うつ病は気分が沈滞する疾患で、もの忘れと関係がないように思えますが、随伴症状としてかなりの高頻度で起こります。

加齢性健忘や認知症との違いは、忘れているわけではなく記憶を引き出してくることが苦痛になり、思い出すことを放棄しているのです。

よって、会話の中に「わからない」という言葉が増え、質問しても多くの場合は「わからない」と回答します。

物事にうまく対応できていない自分の状態を自覚していますので、思考パターンは自分を責めて自虐的になります。

うつ病患者に自殺者が多いのは、強い自虐性によります。

心身ともに動かせない重症者よりも、治療によって体の動きが少し回復してきた段階が最も危険とされています。

うつ病の診断は専門家でも難しいとされており、軽症の場合の確定診断はほぼ不可能です。

ストレスを受けると強い疲労感を感じたり、うまくいかないことがあると自分を悪く考える人は注意してください。

このような性格の人がもの忘れを感じ始めたら、帰脾湯が予防の一助になるかもしれません。

糖化最終生成物の影響

糖尿病などによって糖質が体内で過剰な状態になると、体を形成する蛋白質と糖化反応を起こして、糖化最終生成物を作ります。

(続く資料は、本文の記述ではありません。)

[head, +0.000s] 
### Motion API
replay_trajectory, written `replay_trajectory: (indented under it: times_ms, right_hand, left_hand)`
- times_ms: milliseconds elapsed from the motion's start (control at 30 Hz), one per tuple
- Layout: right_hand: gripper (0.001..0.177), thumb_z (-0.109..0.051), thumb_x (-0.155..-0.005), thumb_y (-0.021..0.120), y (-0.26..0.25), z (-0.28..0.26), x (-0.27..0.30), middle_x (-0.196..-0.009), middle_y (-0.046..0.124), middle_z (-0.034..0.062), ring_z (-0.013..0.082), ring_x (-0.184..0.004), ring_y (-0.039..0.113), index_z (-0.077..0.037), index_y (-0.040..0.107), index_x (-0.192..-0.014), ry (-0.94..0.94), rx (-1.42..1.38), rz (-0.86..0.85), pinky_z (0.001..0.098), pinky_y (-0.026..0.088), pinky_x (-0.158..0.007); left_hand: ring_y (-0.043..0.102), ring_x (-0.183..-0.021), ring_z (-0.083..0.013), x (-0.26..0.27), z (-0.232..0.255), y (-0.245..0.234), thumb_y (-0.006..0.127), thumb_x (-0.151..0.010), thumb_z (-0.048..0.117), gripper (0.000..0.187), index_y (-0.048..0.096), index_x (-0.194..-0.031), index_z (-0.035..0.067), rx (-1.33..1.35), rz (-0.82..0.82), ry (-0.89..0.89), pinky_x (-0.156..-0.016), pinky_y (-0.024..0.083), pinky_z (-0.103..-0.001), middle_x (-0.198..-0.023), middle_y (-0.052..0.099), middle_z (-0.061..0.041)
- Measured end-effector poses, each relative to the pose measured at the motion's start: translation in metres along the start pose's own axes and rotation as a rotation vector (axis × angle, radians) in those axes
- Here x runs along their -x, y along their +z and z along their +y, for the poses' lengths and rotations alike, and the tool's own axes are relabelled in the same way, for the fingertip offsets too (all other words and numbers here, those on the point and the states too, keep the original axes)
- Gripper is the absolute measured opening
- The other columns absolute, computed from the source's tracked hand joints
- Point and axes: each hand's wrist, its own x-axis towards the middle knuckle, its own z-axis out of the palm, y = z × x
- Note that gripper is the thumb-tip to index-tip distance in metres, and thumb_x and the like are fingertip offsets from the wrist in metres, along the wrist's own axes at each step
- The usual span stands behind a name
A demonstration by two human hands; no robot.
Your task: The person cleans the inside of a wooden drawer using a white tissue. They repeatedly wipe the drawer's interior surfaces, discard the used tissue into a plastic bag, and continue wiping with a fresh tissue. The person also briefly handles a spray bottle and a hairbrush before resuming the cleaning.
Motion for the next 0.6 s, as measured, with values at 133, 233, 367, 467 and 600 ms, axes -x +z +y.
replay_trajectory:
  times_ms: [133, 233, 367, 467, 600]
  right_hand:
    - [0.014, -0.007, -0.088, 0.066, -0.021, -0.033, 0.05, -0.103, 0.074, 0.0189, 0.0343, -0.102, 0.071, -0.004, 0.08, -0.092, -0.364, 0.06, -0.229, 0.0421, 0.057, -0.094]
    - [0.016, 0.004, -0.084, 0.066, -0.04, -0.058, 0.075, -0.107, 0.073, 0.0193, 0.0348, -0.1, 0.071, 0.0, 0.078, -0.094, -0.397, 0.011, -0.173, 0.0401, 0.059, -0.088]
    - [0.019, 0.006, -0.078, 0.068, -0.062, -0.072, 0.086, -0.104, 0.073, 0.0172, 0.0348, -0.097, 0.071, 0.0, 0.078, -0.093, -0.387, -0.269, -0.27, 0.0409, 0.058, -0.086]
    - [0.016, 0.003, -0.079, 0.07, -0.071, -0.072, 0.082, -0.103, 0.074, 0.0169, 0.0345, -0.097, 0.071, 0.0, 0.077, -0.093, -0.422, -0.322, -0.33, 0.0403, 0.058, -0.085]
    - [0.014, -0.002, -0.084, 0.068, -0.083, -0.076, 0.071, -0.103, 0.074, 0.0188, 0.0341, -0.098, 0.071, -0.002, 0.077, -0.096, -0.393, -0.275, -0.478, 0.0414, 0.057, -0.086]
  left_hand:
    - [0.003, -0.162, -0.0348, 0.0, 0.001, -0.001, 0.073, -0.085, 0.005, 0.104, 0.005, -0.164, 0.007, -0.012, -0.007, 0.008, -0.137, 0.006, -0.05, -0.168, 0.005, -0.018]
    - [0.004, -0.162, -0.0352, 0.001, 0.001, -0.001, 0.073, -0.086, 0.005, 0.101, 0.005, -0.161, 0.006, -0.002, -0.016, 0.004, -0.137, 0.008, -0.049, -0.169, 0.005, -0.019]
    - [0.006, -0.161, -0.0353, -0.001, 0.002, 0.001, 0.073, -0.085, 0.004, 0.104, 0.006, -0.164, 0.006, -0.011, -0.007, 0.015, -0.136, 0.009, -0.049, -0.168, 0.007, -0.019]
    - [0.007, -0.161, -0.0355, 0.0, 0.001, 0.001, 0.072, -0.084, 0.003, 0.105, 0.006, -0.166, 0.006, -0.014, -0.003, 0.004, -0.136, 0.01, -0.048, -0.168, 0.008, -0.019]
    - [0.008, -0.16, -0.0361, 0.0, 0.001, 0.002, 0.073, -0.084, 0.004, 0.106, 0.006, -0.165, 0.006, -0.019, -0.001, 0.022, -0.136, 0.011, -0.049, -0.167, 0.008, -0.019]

この物質は血管内皮細胞などに傷害を及ぼし、脳の老化やアルツハイマー病の助長要因になると言われています。

つまり、高血糖を避けることがもの忘れの防止につながります。

血糖値を下げるホルモンはインスリンしかなく、このホルモンの分泌にはカルシウムイオンが必要です。

血糖値が高めの人がもの忘れを感じ始めたら、カルシウムが不足しないように注意しましょう。

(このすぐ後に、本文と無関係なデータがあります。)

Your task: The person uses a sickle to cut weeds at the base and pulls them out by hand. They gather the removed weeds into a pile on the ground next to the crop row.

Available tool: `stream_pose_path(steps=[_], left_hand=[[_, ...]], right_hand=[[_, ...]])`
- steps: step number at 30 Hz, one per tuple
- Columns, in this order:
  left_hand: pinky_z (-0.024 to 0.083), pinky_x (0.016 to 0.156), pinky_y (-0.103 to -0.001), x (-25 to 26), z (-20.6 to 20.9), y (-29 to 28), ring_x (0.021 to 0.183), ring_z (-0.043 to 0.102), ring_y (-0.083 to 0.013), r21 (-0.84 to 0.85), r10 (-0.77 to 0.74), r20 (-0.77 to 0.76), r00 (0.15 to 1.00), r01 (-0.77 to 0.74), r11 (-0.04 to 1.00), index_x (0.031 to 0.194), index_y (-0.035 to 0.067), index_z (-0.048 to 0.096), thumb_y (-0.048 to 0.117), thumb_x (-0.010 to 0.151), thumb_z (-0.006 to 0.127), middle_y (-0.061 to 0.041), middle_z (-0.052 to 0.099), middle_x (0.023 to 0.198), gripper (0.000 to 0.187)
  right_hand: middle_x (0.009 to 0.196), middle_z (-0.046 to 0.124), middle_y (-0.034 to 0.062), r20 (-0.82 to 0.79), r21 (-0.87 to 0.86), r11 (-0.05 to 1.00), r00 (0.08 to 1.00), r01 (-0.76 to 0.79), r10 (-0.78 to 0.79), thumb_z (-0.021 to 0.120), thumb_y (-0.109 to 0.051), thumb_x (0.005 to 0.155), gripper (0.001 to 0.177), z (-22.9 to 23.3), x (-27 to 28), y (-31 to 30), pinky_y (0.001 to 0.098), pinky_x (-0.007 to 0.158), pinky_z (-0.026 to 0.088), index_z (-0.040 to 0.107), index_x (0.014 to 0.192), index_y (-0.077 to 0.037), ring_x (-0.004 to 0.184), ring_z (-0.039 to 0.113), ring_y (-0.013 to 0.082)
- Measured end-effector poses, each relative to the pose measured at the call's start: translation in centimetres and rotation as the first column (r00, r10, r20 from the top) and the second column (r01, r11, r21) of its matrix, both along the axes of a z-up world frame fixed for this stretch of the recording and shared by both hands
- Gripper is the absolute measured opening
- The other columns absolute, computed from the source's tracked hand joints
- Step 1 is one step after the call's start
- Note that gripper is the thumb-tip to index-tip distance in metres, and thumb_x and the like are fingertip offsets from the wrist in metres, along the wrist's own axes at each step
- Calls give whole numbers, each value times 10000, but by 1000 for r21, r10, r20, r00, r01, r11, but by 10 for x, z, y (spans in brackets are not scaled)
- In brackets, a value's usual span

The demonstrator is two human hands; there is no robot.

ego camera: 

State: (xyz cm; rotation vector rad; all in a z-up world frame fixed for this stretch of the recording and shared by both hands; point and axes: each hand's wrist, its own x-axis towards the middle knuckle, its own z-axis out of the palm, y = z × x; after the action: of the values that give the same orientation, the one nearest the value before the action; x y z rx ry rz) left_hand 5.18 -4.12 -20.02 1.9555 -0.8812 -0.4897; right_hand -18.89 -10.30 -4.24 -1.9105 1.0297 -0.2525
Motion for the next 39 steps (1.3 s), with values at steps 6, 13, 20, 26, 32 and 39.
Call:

糖化最終生成物が関与するのはもの忘れだけではなく、脱毛・動脈硬化・骨粗鬆症・代謝異常・性機能障害や、しわ・シミ・たるみなどの皮膚の老化にも関係しています。


脳炎・狂牛病などのプリオン病やアルコール依存症でも記憶障害を起こしますが、この場合は原因が明らかですし、頻度は低いので省略します。